Sostanzialmente recupero il contenuto della watchlist ed eseguo una inner join tra le tabelle della watchlist e la security event per trovare le connessioni provenienti dagli indirizzi IP inclusi nella watchlist
Figura 22: Creiamo una Analytics rule in NRT (Near Real Time)

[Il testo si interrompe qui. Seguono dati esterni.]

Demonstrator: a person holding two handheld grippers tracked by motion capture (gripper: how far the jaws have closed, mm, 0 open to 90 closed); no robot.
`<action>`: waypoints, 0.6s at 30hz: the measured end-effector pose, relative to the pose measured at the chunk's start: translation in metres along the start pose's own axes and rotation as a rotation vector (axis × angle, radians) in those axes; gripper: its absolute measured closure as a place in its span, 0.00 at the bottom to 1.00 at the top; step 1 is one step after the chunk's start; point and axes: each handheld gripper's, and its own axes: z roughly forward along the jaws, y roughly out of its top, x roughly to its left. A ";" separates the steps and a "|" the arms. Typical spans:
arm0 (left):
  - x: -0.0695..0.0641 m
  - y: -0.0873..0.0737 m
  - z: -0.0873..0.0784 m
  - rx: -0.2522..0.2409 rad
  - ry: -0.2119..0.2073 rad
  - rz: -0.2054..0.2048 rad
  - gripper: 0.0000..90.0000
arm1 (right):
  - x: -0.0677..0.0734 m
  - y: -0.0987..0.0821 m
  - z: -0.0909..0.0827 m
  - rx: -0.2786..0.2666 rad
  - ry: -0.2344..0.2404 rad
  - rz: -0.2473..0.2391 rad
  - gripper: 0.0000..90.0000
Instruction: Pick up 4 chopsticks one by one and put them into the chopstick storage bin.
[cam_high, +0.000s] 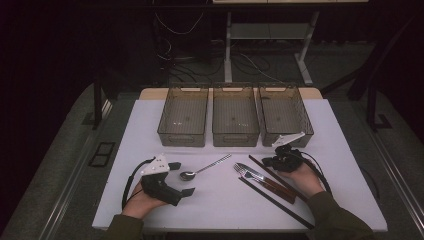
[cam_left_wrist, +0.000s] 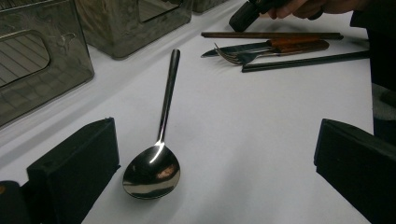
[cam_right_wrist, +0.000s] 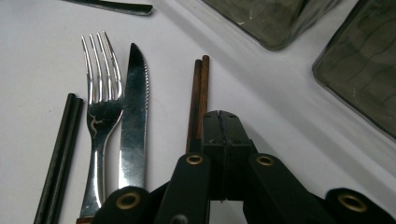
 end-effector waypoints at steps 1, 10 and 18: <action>0.000 0.000 0.000 0.000 -0.001 0.000 0.00 | 0.001 0.000 0.000 0.003 0.003 0.002 1.00; 0.000 0.000 0.000 -0.001 -0.004 0.002 0.00 | 0.005 0.002 0.002 0.006 0.022 -0.020 1.00; 0.000 0.000 0.000 -0.001 -0.003 0.001 0.00 | 0.009 0.003 0.003 0.009 0.044 -0.046 1.00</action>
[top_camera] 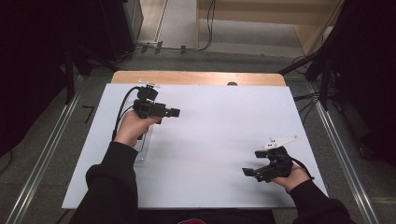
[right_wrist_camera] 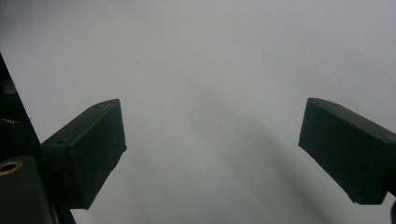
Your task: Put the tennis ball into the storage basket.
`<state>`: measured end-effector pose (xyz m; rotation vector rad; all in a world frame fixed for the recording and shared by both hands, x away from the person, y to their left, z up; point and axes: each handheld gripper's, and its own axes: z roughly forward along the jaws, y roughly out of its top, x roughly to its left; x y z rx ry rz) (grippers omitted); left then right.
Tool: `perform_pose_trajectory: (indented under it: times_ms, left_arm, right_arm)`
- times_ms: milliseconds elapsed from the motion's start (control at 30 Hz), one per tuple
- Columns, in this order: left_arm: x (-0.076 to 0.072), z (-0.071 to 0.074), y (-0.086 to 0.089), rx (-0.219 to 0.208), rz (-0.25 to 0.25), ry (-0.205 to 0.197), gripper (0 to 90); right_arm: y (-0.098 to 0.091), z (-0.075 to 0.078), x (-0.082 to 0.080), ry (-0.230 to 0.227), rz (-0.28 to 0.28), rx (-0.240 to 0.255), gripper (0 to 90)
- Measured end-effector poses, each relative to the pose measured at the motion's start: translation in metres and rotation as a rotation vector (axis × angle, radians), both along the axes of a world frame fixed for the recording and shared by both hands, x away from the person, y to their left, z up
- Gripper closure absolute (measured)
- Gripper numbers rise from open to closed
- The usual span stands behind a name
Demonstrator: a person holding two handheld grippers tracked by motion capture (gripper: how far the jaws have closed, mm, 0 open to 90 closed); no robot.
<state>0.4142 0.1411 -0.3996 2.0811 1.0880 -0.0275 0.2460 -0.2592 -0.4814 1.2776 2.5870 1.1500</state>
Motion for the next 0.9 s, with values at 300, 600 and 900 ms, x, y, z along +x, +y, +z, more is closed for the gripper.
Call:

Figura 23: Selezioniamo un nome ed una descrizione parlante, una severity e le eventuali tecniche di attacco
Figura 24: Copiamo la nostra KQL vista in precedenza all’interno dell’Editor
Ora dovremmo configurare il mapping delle entità, inserisco come “Host” il computer a cui gli IP tentano il collegamento, che nel mio caso sarà sempre “ITBGSERVER01”, come IP mappo “SrcIP” che è l’indirizzo che esegue il collegamento, e come “Account” il nome utente utilizzato dagli attaccanti per eseguire il collegamento
Figura 25: Entity mapping configurato correttamente
Figura 26: Scegliamo di “raggruppare” tutti gli eventi in un singolo Alert
Figura 27: Scegliamo di generare un Incident quando viene eseguito il match con questa regola
Figura 28: Al momento scelgo di non eseguire nessuna automazione da applicare alla regola
Figura 29: Eseguo il salvataggio della regola
Figura 30: Regola salvata correttamente
Figura 31: E-mail che mi avvisa della creazione dell’Incident
Figura 32: Incident presenti all’interno del portale di Microsoft Defender che sono stati generati dalla regola creata in precedenza
Conclusioni
L’utilizzo combinato delle Watchlist di Microsoft Sentinel e delle Analytics Rule permette di passare da un approccio reattivo a uno proattivo e e ricco di governance delle detection.
Le watchlist consentono quindi di avere più fonti da cui recuperare dati utili a migliorare le regole, basti pensare per esempio a degli indicatori che popolano in modo automatico le watchlist.
Integrandole all’interno delle analytics rule:
- si riduce il numero di falsi positivi
- si accelera la risposta agli incidenti
- si semplifica l’aggiornamento delle detection senza dover modificare le regole
Questo approccio rende Microsoft Sentinel non solo un SIEM ed un SOAR, ma una vera piattaforma di detection engineering, dove in modo estremamente semplice la correlazione e la generazione di Incident può essere ottimizzata e personalizzabile secondo le esigenze dell’organizzazione.